- Task brief: Repeat nothing but the line containing "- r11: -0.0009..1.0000" and the lines that follow it, up to and including the last line of the data below.

- Input records:
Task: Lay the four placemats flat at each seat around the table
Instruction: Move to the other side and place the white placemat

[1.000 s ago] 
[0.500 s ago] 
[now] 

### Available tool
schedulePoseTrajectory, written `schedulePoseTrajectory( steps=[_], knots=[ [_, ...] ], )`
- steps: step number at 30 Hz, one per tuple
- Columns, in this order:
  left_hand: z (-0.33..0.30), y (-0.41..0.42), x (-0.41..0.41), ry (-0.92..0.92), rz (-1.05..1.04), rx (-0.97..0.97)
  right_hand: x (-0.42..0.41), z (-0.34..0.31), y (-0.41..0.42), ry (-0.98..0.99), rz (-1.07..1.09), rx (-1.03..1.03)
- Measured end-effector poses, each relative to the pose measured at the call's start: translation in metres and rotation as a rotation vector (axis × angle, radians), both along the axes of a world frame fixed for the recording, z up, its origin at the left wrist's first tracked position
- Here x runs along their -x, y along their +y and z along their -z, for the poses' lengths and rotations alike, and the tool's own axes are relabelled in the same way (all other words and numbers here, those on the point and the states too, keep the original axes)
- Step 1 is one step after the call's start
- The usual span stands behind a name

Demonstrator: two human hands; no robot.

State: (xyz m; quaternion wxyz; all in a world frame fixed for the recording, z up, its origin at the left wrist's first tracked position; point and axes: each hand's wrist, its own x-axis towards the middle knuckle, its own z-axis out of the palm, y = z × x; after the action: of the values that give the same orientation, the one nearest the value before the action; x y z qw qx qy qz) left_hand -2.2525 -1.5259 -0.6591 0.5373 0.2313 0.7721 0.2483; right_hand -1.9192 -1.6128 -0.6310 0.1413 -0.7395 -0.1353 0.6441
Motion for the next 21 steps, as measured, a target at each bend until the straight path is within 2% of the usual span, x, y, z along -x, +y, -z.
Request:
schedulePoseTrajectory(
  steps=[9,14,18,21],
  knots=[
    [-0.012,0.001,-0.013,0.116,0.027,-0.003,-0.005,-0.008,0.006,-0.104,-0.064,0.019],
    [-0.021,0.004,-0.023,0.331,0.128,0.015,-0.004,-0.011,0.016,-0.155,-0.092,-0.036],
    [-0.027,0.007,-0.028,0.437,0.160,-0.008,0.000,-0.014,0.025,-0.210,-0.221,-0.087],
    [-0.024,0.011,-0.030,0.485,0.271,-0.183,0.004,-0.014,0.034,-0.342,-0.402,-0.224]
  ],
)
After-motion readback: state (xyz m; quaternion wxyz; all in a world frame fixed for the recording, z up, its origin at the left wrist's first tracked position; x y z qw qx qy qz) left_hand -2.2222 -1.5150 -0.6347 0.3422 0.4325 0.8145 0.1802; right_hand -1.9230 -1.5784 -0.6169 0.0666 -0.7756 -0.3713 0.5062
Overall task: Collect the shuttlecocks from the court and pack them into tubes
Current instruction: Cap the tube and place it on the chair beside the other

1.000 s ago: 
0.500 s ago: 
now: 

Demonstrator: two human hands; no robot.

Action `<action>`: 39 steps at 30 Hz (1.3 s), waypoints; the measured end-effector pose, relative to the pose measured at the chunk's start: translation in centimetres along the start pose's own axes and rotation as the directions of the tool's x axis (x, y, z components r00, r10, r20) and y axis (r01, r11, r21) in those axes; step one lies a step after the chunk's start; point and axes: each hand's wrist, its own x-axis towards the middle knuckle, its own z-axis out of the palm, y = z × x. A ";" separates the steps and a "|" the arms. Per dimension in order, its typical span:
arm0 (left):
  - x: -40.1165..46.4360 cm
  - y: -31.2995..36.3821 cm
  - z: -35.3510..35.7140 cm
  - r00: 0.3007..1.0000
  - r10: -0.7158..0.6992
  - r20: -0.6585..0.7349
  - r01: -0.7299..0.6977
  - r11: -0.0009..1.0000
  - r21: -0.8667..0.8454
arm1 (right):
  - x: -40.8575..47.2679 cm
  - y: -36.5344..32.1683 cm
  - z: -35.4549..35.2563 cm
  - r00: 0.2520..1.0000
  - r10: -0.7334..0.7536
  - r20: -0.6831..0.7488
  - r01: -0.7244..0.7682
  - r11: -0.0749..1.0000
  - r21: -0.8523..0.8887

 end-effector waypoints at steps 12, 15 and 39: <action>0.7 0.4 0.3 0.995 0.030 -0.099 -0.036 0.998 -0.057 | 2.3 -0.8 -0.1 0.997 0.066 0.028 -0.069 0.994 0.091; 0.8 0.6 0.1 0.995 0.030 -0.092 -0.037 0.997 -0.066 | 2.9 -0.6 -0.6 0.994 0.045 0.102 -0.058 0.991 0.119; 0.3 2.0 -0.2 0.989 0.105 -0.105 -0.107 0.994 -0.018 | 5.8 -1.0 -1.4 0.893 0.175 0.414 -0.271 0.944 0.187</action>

- Result of this task:
  - r11: -0.0009..1.0000
  - r21: -0.8667..0.8454
arm1 (right):
  - x: -40.8575..47.2679 cm
  - y: -36.5344..32.1683 cm
  - z: -35.4549..35.2563 cm
  - r00: 0.2520..1.0000
  - r10: -0.7334..0.7536
  - r20: -0.6831..0.7488
  - r01: -0.7244..0.7682
  - r11: -0.0749..1.0000
  - r21: -0.8523..0.8887

 end-effector waypoints at steps 12, 15 and 39: <action>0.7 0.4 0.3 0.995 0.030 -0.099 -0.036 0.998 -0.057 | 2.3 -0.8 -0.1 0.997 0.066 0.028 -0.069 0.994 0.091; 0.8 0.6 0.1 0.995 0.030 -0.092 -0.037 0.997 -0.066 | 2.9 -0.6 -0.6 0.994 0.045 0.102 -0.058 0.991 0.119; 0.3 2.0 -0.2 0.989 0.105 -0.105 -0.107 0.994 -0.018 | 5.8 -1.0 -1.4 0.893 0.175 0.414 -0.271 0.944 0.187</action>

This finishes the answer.